:: STORED DATA ::
☆ ☆ ☆ ☆
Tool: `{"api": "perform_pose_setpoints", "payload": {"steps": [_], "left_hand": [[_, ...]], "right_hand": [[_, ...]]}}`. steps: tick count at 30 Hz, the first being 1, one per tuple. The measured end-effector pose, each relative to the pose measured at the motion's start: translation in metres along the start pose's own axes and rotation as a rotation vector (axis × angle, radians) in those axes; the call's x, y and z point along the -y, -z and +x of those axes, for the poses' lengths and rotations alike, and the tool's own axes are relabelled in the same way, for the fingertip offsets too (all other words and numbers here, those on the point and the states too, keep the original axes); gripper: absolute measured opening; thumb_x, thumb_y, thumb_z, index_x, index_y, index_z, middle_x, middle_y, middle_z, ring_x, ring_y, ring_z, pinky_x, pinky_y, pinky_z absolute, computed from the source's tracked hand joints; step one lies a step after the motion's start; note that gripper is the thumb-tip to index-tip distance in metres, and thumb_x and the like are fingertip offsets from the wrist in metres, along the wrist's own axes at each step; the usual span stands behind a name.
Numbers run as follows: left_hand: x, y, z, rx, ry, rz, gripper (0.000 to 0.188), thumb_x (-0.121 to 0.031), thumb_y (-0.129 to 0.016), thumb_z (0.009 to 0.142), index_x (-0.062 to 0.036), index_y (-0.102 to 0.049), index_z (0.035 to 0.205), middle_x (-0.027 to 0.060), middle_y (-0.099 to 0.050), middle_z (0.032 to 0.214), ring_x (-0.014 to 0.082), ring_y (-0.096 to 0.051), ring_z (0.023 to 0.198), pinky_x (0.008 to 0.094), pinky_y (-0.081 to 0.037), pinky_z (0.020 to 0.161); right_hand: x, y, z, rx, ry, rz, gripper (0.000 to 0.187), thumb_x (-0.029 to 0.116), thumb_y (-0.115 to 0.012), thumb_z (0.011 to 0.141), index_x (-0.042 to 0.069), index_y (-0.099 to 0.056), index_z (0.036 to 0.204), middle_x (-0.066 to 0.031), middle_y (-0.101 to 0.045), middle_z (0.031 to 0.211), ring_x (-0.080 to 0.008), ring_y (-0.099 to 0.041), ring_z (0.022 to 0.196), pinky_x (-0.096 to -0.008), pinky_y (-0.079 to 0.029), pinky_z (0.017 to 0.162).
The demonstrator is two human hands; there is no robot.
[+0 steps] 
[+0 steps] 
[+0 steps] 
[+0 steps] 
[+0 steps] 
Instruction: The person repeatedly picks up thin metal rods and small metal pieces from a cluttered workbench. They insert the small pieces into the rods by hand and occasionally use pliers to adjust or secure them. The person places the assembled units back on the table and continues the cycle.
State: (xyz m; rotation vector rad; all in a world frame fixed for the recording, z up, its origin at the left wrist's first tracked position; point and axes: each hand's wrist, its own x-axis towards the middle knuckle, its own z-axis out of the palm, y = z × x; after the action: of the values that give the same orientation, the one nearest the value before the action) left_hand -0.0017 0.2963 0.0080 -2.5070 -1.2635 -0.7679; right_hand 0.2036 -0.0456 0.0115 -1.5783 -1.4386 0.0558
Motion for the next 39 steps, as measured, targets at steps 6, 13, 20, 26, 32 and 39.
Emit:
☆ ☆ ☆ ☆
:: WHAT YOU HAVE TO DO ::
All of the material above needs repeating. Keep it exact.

:: RESPONSE ::
Tool: `{"api": "perform_pose_setpoints", "payload": {"steps": [_], "left_hand": [[_, ...]], "right_hand": [[_, ...]]}}`. steps: tick count at 30 Hz, the first being 1, one per tuple. The measured end-effector pose, each relative to the pose measured at the motion's start: translation in metres along the start pose's own axes and rotation as a rotation vector (axis × angle, radians) in those axes; the call's x, y and z point along the -y, -z and +x of those axes, for the poses' lengths and rotations alike, and the tool's own axes are relabelled in the same way, for the fingertip offsets too (all other words and numbers here, those on the point and the states too, keep the original axes); gripper: absolute measured opening; thumb_x, thumb_y, thumb_z, index_x, index_y, index_z, middle_x, middle_y, middle_z, ring_x, ring_y, ring_z, pinky_x, pinky_y, pinky_z absolute, computed from the source's tracked hand joints; step one lies a step after the motion's start; note that gripper is the thumb-tip to index-tip distance in metres, and thumb_x and the like are fingertip offsets from the wrist in metres, along the wrist's own axes at each step; the usual span stands behind a name.
Numbers run as follows: left_hand: x, y, z, rx, ry, rz, gripper (0.000 to 0.188), thumb_x (-0.121 to 0.031), thumb_y (-0.129 to 0.016), thumb_z (0.009 to 0.142), index_x (-0.062 to 0.036), index_y (-0.102 to 0.049), index_z (0.035 to 0.205), middle_x (-0.027 to 0.060), middle_y (-0.099 to 0.050), middle_z (0.032 to 0.214), ring_x (-0.014 to 0.082), ring_y (-0.096 to 0.051), ring_z (0.023 to 0.198), pinky_x (0.008 to 0.094), pinky_y (-0.081 to 0.037), pinky_z (0.020 to 0.161); right_hand: x, y, z, rx, ry, rz, gripper (0.000 to 0.187), thumb_x (-0.029 to 0.116), thumb_y (-0.115 to 0.012), thumb_z (0.011 to 0.141), index_x (-0.042 to 0.069), index_y (-0.099 to 0.056), index_z (0.036 to 0.204), middle_x (-0.066 to 0.031), middle_y (-0.101 to 0.045), middle_z (0.031 to 0.211), ring_x (-0.080 to 0.008), ring_y (-0.099 to 0.041), ring_z (0.022 to 0.196), pinky_x (-0.096 to -0.008), pinky_y (-0.079 to 0.029), pinky_z (0.017 to 0.162).
The demonstrator is two human hands; there is no robot.
[+0 steps] 
[+0 steps] 
[+0 steps] 
[+0 steps] 
[+0 steps] 
Instruction: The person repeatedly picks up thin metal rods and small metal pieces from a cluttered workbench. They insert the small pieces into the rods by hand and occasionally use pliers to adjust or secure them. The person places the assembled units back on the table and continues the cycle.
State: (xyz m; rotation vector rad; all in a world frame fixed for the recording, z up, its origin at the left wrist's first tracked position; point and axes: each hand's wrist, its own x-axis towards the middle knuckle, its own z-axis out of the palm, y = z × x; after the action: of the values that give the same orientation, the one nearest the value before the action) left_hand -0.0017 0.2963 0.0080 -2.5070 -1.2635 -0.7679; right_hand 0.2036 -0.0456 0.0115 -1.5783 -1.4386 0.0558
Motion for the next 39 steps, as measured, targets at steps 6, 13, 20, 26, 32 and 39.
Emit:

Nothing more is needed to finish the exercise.